The battle over private equity market transparency moved west last week, when The Mercury News sued the California Public Employees’ Retirement System (CalPERS) for refusing to release detailed private equity investment records. The complaint was filed in San Francisco Superior Court as a writ of mandate under the California Public Records Act, and a first hearing is tentatively scheduled for November 6.
;We are strong advocates for citizens and transparency in government,” explains David Yarnold, executive editor and senior vice president of The Mercury News. “This particular issue seems so egregious that somebody has to take a stand.
The issue, of course, is whether or not public institutions like CalPERS should be required to report internal rates of return (IRR) for each of its private equity fund investments. Transparency advocates like Yarnold argue that the public has a right to know exactly how its money is being invested, while opponents insist that such disclosure will ultimately harm pensioners by turning CalPERS into a private equity pariah.
;If I had to choose between two investors [one of which required greater disclosure than the other], I would go with the people that don’t have disclosure requirements,” says David Spreng, a managing partner with Crescendo Ventures. .
If this debate sounds familiar, that’s because it is. Last month, the University of Texas Investment Management Co. (UTIMCO) ended a yearlong battle with the Houston Chronicle by finally agreeing to turn over its fund-by-fund performance data (See PE Week 10/13, pg. 1). While the particulars of the UTIMCO and CalPERS situations are slightly different, lawyers for The Mercury News cited UTIMCO in court papers: “UTIMCO’s decision puts the lie to CalPERS’ claim that venture firms would reject CalPERS as an investor if it released IRR results.
Whether or not the UTIMCO example proves anything, however, is still yet to be seen. None of the firms in its portfolio have raised new funds since the move, and UTIMCO CEO Bob Boldt is concerned enough about the repercussions that he is in the middle of a two-week trip during which he’ll try explaining his position to all of UTIMCO’s general partners. Instead of admitting he’d jumped the gun, Karl Olsen, an attorney representing The Mercury News, instead left the matter up for interpretation by saying, “It’s highly speculative for CalPERS or anyone else to say people are not going to want to do business with them if they release this information.” He later amended that statement by labeling such thinking “ludicrous.

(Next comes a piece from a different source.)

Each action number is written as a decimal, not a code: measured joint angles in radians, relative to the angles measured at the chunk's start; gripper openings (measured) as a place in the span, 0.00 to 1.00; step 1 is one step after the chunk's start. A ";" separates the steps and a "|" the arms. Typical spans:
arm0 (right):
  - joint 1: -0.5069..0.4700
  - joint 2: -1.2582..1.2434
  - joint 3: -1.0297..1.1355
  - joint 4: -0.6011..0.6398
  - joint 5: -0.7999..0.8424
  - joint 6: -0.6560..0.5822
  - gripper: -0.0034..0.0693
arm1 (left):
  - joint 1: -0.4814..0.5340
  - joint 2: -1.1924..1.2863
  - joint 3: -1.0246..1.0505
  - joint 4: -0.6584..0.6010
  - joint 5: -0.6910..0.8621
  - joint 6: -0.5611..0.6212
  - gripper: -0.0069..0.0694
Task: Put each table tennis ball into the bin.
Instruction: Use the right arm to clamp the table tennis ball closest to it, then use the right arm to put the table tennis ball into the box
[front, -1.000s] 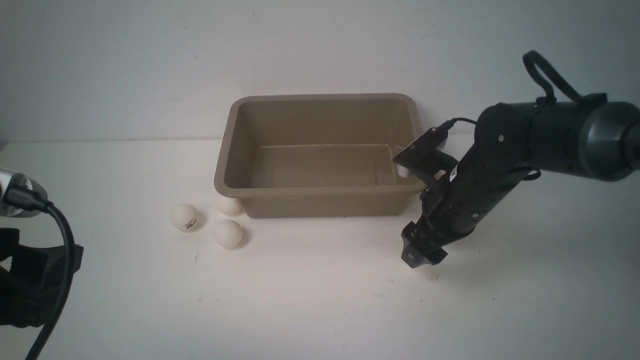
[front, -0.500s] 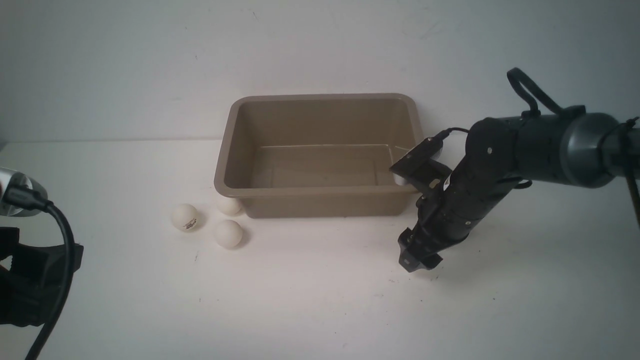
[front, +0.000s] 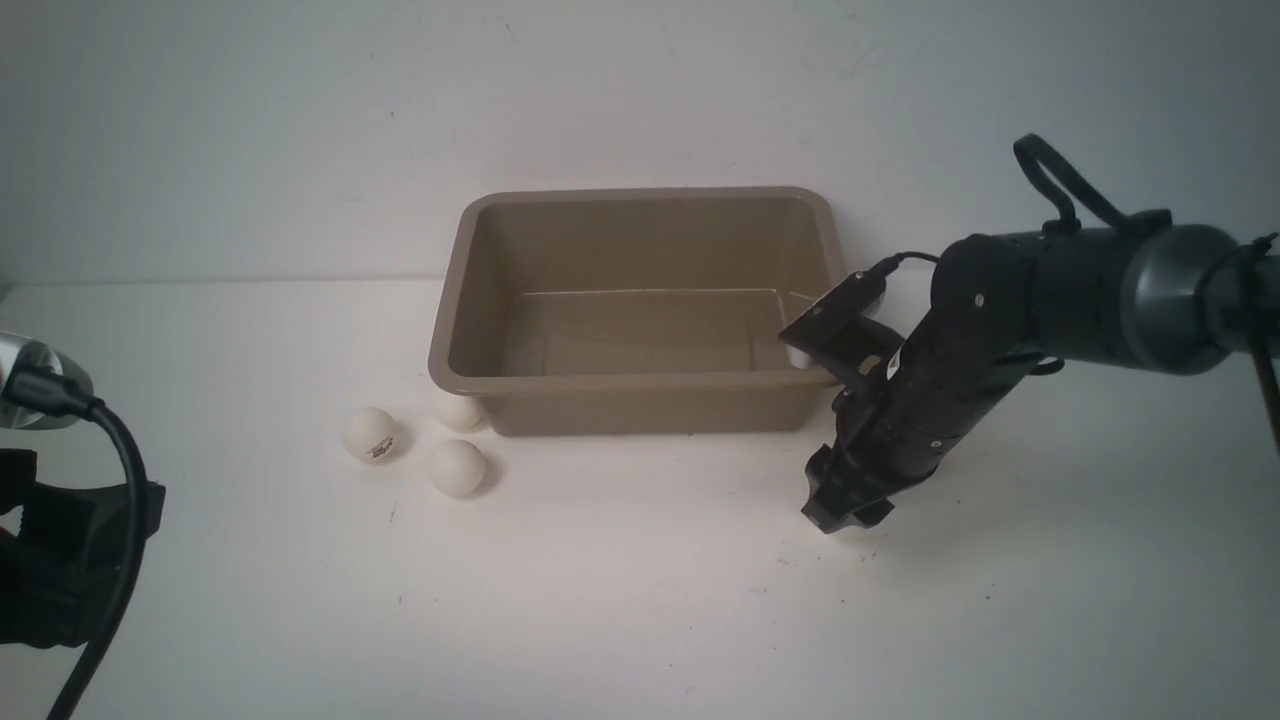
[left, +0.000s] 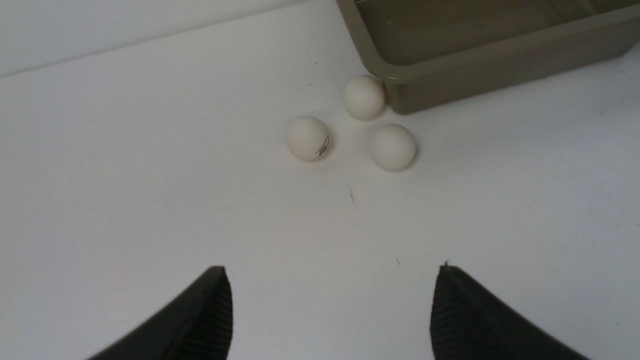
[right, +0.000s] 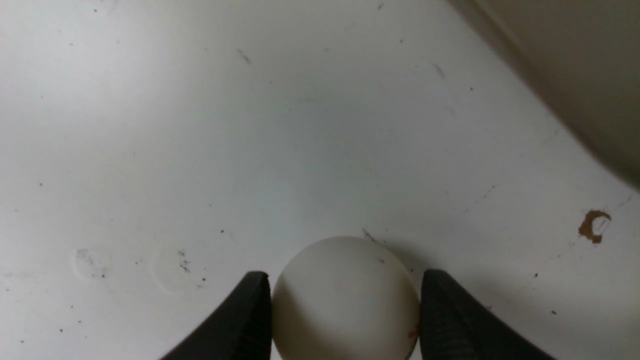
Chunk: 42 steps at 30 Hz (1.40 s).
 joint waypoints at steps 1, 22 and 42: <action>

What is even more interesting about Olsen’s thinking is that he is not concerned even if CalPERS is denied such business. “Even if it were true that [CalPERS] might be denied access to some funds as a result of having to comply with the Public Records Act, I’d say it would be the cost of being a public agency.” He added that he does not believe that the California statue includes an exemption like the one in Texas that permits the state to withhold information whose release would demonstrably damage existing investments. No other qualified attorneys could be contacted by press time, although PE Week did find a clause in the California law exempting “information received in confidence by any state agency.”
Won’t Get Fooled Again
The Mercury News lawsuit represents the second major transparency mess for CalPERS, a $100 billion pension system that in recent years has become the 500-pound gorilla of private equity fund investing.

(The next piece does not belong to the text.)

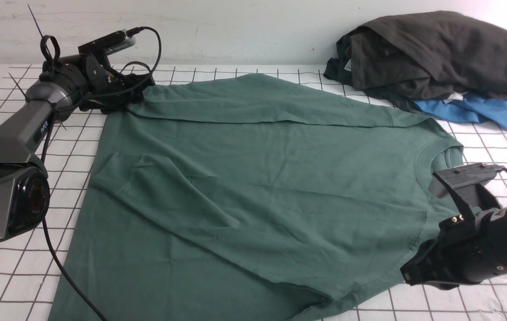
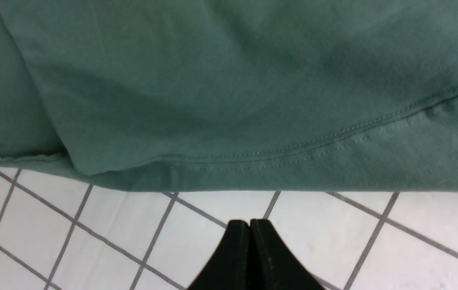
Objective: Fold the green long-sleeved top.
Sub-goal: Use the left arm to clamp the cuff farthest from it, then use the left arm to drag and drop the cuff onto the cuff closest to the left arm, then use both arms simultaneously to clamp the lower edge of the clothing fabric
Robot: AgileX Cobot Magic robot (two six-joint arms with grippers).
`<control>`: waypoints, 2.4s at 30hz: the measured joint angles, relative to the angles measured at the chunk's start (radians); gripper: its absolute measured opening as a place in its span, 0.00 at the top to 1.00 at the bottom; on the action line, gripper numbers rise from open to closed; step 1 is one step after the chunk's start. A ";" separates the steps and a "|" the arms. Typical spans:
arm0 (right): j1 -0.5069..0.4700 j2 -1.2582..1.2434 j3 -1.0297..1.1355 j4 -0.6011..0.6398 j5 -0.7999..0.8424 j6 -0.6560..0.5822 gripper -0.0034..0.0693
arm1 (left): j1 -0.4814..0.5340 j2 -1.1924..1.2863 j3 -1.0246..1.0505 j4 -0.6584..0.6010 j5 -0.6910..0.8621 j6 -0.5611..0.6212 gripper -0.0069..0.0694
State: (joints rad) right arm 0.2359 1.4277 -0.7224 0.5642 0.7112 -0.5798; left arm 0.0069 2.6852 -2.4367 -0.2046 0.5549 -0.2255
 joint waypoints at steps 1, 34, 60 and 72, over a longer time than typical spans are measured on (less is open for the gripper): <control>0.000 0.000 0.000 -0.001 0.001 0.000 0.97 | 0.000 0.000 0.000 0.009 0.000 0.006 0.68; 0.000 -0.132 0.000 -0.051 0.111 -0.049 0.97 | -0.055 -0.527 0.365 0.050 0.673 0.314 0.88; 0.000 -0.212 0.000 0.024 0.013 -0.079 0.97 | -0.312 -0.757 0.955 0.546 0.539 0.085 0.53; 0.000 -0.212 0.000 0.024 0.067 -0.095 0.97 | -0.336 -1.005 1.115 0.392 0.569 0.235 0.31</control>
State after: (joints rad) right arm 0.2359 1.2161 -0.7224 0.5886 0.7778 -0.6743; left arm -0.3287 1.6804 -1.3218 0.1876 1.1242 0.0092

The original incident occurred last year, when CalPERS posted, and then pulled, internal rates of return for most of the venture capital and buyouts funds in the CalPERS portfolio. A source close to the situation says the posting was accidental, and that the problem only occurred when the press recognized the mistake before CalPERS. The organization’s official stance was that the removal was a temporary measure taken while it designed some standardized performance metrics, while others like the Mercury News think the flip-flop was caused by general partner embarrassment over some unpleasant results.

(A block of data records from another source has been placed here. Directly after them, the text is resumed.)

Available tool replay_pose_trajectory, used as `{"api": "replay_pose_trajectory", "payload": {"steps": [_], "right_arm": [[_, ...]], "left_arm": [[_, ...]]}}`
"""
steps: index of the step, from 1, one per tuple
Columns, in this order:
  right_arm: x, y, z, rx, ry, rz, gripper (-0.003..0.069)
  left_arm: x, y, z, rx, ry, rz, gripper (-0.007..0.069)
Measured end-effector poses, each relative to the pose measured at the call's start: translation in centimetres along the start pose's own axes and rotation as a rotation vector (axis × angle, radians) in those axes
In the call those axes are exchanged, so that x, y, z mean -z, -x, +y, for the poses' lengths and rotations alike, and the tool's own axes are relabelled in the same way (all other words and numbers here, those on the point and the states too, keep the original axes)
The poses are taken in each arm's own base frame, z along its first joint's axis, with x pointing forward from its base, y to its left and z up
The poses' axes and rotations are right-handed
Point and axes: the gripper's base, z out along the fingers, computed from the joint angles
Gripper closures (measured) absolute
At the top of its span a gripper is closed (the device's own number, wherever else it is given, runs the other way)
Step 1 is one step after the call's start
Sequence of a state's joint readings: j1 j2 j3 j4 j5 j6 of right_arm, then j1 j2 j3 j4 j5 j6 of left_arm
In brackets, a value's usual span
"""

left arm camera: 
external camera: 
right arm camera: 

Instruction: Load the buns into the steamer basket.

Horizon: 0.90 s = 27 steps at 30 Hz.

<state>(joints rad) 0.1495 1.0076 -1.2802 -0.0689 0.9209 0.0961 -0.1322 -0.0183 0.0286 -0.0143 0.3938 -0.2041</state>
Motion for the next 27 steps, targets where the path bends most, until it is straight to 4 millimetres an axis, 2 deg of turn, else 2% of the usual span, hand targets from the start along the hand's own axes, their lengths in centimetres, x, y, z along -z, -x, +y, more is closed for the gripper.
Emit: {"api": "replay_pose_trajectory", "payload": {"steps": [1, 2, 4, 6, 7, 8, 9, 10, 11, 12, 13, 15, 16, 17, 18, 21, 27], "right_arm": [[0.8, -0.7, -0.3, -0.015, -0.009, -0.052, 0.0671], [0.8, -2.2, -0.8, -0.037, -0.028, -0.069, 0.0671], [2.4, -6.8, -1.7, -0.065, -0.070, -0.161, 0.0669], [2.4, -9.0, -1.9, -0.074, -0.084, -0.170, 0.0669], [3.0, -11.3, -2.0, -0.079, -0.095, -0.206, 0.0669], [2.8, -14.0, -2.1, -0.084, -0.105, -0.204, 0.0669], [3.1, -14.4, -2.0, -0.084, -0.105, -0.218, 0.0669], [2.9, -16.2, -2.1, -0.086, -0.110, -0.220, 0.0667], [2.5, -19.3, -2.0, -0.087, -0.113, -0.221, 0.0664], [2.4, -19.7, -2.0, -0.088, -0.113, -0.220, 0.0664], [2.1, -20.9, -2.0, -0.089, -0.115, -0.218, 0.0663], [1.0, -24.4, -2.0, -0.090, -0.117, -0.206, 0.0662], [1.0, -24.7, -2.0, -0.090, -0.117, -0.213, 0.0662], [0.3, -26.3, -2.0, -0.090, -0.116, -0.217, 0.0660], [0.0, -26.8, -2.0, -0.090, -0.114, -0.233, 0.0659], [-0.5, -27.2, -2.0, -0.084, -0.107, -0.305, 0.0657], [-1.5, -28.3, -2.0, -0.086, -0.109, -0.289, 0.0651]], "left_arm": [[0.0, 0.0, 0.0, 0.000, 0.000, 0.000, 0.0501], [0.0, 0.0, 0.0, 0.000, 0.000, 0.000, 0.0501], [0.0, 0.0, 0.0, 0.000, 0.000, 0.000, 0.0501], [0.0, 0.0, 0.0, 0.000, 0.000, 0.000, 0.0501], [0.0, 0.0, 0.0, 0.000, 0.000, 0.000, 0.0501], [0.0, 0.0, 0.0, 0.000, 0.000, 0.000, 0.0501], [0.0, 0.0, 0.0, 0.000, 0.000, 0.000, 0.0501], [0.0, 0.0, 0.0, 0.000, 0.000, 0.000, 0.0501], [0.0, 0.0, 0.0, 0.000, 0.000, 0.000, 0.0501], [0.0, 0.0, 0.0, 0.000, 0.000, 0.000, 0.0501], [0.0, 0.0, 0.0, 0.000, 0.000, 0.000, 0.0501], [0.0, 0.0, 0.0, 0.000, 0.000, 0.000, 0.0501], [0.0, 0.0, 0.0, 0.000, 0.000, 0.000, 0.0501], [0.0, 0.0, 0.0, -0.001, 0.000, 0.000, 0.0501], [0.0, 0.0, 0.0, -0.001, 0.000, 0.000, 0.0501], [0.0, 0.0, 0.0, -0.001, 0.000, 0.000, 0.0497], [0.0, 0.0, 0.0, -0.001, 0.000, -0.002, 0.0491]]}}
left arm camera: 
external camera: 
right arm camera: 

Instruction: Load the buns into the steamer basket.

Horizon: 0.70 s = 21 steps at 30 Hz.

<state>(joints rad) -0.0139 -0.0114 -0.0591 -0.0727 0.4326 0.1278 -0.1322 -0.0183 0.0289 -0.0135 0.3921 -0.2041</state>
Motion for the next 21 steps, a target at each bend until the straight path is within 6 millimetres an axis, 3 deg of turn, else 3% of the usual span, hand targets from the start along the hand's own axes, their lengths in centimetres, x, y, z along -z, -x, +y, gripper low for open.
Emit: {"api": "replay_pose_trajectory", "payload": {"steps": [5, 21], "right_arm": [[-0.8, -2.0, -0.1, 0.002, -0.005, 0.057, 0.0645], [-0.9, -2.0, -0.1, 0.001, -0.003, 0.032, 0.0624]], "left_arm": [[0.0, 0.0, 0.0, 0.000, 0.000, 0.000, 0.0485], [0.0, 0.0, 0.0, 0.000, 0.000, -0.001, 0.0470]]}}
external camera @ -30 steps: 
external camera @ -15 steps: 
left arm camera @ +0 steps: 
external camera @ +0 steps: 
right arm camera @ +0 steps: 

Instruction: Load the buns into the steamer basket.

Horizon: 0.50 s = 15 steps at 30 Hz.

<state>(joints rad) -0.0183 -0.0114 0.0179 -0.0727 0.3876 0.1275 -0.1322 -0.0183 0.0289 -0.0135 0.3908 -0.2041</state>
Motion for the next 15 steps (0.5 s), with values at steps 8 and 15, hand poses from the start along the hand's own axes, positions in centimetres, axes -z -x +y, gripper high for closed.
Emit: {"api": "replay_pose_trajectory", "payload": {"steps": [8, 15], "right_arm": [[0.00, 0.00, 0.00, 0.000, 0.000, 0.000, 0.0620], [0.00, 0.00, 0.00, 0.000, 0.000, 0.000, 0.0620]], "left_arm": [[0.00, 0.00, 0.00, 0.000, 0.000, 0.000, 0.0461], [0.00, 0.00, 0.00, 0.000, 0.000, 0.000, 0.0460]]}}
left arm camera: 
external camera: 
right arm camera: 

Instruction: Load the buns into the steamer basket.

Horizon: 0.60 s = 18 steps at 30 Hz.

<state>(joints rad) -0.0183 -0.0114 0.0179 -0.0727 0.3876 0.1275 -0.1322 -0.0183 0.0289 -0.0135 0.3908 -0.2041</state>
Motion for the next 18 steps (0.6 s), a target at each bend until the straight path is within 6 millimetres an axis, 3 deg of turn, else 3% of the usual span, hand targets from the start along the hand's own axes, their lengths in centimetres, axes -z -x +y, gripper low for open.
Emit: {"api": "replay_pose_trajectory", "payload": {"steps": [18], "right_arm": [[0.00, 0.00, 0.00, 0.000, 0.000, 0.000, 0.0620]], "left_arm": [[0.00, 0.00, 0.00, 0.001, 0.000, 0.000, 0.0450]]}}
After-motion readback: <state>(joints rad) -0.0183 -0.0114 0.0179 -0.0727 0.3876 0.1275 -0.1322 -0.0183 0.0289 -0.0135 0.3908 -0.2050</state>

;On the whole, IRRs are just a snapshot in time,” says Stephanie Manuel, marketing and communications partner with ABS Capital Partners, which counts CalPERS among its LPs. “Everyone in this needs to find the middle ground, because you have a history of public institutions like CalPERS being required to disclose information and a history of the private markets being private.
Manuel added that a larger concern to GPs than the IRR disclosure would be if groups like CalPERS decided to release underlying asset information, such as portfolio company valuations. Olsen says that The Mercury News lawsuit is not asking for such data, although the newspaper’s David Yarnold said that such a request was not inconceivable. “When private companies take on public investments, they also take on certain responsibilities.
Neither CalPERS nor Grove Street Advisors, which consults on a significant percentage of CalPERS’ venture capital investments, returned calls requesting comment on this story.